I blink at him. I’m not sure what surprises me more—that he values my lack of formal education or that he’s willing to admit it out loud.
Most academics I’ve met spend half their time subtly reminding me I don’t belong in rooms like this.
Jonah says it like experience matters more than credentials. Like I matter more than credentials.
And judging by the steady way he’s looking at me right now, he doesn’t even realize how rare that is.
I take a long pull from my second beer, letting the thought settle heavily in my chest.
Real funding. Real credit. And most importantly, the chance to improve warning systems that could actually save lives. The thing Dad gave everything to.
“It’s a real partnership, Ms. Brooks,” he says quietly. “Your expertise matters just as much as mine.”

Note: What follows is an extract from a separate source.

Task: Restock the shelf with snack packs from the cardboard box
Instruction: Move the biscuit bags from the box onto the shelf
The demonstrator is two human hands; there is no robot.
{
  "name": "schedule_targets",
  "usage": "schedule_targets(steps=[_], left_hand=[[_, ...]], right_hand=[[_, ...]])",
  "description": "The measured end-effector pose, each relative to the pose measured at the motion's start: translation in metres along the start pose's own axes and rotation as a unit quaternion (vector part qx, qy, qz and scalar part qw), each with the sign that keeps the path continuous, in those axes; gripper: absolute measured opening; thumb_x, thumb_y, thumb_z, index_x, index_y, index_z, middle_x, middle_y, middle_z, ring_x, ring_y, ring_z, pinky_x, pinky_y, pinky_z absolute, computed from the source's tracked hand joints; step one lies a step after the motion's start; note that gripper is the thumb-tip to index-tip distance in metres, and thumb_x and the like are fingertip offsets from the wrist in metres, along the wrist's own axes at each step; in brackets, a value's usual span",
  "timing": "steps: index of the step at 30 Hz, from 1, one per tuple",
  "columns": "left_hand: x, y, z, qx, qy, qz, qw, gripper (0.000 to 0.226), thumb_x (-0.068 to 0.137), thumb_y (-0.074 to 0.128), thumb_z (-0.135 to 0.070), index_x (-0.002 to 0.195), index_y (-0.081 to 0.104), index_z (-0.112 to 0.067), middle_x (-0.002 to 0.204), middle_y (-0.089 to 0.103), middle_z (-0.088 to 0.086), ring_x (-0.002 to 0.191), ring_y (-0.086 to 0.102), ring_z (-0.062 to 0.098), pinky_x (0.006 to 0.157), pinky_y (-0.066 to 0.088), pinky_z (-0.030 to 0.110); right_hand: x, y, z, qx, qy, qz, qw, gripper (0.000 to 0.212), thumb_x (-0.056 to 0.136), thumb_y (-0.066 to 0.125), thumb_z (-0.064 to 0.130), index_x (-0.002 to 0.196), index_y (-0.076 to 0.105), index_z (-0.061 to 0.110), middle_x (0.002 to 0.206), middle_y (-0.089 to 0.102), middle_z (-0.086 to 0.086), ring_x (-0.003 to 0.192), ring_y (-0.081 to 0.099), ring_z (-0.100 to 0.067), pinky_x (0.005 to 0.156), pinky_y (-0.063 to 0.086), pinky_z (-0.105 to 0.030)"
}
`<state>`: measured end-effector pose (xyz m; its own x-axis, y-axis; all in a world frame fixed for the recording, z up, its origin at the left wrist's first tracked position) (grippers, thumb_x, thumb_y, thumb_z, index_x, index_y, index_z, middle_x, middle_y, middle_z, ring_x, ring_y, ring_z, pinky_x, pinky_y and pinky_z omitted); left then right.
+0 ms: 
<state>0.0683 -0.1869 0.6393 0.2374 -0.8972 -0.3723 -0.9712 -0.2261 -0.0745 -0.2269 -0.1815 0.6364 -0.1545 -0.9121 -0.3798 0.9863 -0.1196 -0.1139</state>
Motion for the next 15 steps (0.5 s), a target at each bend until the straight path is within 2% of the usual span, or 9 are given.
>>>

Something in my expression must shift, because his gaze softens almost imperceptibly. And suddenly the air between us feels different again. Less teasing. Less sparring.
For one brief second, I have the bizarre urge to ask him what he looks like when he’s not exhausted.

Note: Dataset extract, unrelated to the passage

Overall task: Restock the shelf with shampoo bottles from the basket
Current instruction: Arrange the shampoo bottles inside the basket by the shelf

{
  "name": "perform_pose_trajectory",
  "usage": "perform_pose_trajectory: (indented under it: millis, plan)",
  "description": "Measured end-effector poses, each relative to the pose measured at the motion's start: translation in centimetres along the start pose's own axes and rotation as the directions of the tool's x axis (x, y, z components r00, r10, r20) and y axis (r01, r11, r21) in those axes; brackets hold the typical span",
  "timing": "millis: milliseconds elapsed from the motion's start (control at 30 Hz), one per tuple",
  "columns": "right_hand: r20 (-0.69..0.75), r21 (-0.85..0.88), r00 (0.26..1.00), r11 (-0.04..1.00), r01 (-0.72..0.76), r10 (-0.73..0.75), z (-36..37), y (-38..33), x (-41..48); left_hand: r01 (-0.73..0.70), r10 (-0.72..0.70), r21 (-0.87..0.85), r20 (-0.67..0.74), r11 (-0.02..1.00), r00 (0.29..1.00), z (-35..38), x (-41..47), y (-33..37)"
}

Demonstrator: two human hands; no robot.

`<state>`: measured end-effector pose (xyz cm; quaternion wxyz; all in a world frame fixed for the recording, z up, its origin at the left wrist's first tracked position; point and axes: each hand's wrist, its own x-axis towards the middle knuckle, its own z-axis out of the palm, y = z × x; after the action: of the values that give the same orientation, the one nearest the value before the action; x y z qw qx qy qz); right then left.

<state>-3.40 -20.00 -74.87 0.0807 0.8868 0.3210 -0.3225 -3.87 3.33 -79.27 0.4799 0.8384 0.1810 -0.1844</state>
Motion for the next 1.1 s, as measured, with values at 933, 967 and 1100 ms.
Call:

What his apartment looks like. Whether anyone remembers to take care of him while he’s busy trying to save everyone else.
Which is an insane line of thought to have about a man I met less than an hour ago.

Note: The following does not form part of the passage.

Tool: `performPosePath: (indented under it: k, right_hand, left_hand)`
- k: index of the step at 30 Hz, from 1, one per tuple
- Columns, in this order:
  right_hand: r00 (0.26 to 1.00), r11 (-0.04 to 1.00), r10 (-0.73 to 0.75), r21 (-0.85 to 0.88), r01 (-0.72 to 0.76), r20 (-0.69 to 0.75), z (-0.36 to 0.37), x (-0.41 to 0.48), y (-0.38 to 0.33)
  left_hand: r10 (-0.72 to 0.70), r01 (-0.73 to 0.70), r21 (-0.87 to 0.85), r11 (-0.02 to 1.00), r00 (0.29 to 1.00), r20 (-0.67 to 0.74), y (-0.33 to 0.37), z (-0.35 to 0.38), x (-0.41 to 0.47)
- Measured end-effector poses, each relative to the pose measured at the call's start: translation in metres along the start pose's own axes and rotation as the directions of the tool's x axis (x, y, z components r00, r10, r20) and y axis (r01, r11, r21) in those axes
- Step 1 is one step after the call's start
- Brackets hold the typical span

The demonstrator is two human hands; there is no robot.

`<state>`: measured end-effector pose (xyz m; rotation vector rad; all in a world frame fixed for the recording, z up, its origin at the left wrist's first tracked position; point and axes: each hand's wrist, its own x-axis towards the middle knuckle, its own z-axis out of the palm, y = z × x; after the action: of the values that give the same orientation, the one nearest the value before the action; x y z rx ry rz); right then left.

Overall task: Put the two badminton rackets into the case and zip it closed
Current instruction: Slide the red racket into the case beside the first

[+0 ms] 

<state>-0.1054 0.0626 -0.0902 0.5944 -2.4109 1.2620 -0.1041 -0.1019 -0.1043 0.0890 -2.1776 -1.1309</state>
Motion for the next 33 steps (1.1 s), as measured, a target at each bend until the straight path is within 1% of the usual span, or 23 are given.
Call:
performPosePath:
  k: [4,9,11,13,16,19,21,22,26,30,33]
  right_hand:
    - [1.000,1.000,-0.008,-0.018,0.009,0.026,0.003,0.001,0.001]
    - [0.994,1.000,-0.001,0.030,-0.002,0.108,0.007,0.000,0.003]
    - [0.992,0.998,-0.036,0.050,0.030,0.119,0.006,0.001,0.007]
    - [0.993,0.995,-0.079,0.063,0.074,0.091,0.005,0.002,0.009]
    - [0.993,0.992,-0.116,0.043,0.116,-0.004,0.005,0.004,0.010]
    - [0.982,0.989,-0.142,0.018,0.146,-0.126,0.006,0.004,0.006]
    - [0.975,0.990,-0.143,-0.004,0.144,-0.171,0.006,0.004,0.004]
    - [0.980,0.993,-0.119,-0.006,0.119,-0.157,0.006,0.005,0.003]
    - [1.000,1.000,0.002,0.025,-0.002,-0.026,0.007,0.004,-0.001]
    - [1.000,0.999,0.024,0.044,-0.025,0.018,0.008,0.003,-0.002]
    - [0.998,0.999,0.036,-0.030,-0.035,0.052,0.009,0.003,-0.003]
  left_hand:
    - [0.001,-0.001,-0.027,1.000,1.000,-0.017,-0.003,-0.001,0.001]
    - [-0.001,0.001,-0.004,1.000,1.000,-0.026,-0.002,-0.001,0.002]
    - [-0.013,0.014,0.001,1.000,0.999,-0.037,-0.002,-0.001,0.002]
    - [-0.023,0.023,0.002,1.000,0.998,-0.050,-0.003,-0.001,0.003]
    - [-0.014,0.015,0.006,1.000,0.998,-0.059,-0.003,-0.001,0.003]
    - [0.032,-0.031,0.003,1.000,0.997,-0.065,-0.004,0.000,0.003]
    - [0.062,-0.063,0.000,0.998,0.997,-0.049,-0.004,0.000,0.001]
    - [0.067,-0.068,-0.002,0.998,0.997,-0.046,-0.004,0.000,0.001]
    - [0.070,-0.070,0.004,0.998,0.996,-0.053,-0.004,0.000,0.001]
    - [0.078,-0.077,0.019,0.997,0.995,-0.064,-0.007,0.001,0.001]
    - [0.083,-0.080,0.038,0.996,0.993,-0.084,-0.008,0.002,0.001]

I’m about to answer when a voice slices through the moment like a knife.
“Well, this is cozy.”
Jonah’s entire posture changes instantly.
His shoulders straighten. His expression cools. The warmth disappears behind that composed academic mask so fast it gives me emotional whiplash.
Lucas appears beside us, clapping a hand onto Jonah’s shoulder. “I see you two have met.” His grin widens as he looks between us. “Isn’t she exactly what I told you she’d be?” He winks at me. “Fierce, brilliant, and beautiful.”
Heat rushes straight into my face.
“Lucas,” he cuts in sharply. “This isn’t the time.”
But Lucas barrels on, oblivious. “So? Has he convinced you yet? I told Jonah you’d be perfect for his project. The stuffy professor and the wild storm chaser—it’s like the beginning of a rom-com.”
He laughs and raises his glass in a mock toast.
Something in my stomach sinks.
Not because of the joke itself, but because suddenly the entire conversation feels different. Smaller somehow. Like all the seriousness of it—the research, the partnership, the respect I thought Jonah genuinely had for my work—just got reduced to chemistry and banter in a crowded bar.
I grip my beer bottle tighter.
Jonah says my name, but embarrassment is already burning hot under my skin.
Of course. Pretty storm chaser meets socially awkward professor while his TV weatherman friend plays matchmaker. I can already imagine the version of this story everyone else in the room is seeing.
“Excuse me,” I mutter, setting my beer down. “I need some air.”
“Lila, wait?—”
Jonah reaches toward me instinctively, fingers brushing my wrist for half a second before I pull away.
I’m already moving through the crowd toward the exit, boots striking hard against the polished floor. The night air hits me cool and sharp when I shove through the doors. I lean against the brick outside, breathing until the sting in my chest eases.
For a moment in there, I’d almost believed him.
A real partnership. Real credit. A chance to contribute to something that could actually save lives.
And maybe Jonah meant every word he said.
Maybe that’s what bothers me most. I’d have validation if this worked out.
Proof that carrying on Dad’s work meant something beyond storm chasing clips and weather forums. Proof that I belonged in scientific conversations even without the degrees hanging on the wall.
I close my eyes briefly, frustrated with myself. I don’t need to be anyone’s field accessory. And I don’t need to squeeze myself into someone else’s version of legitimacy just to feel like my work matters.
For a moment, I’d almost forgotten that.
The storm doesn’t ask permission. Neither did Dad. Neither do I.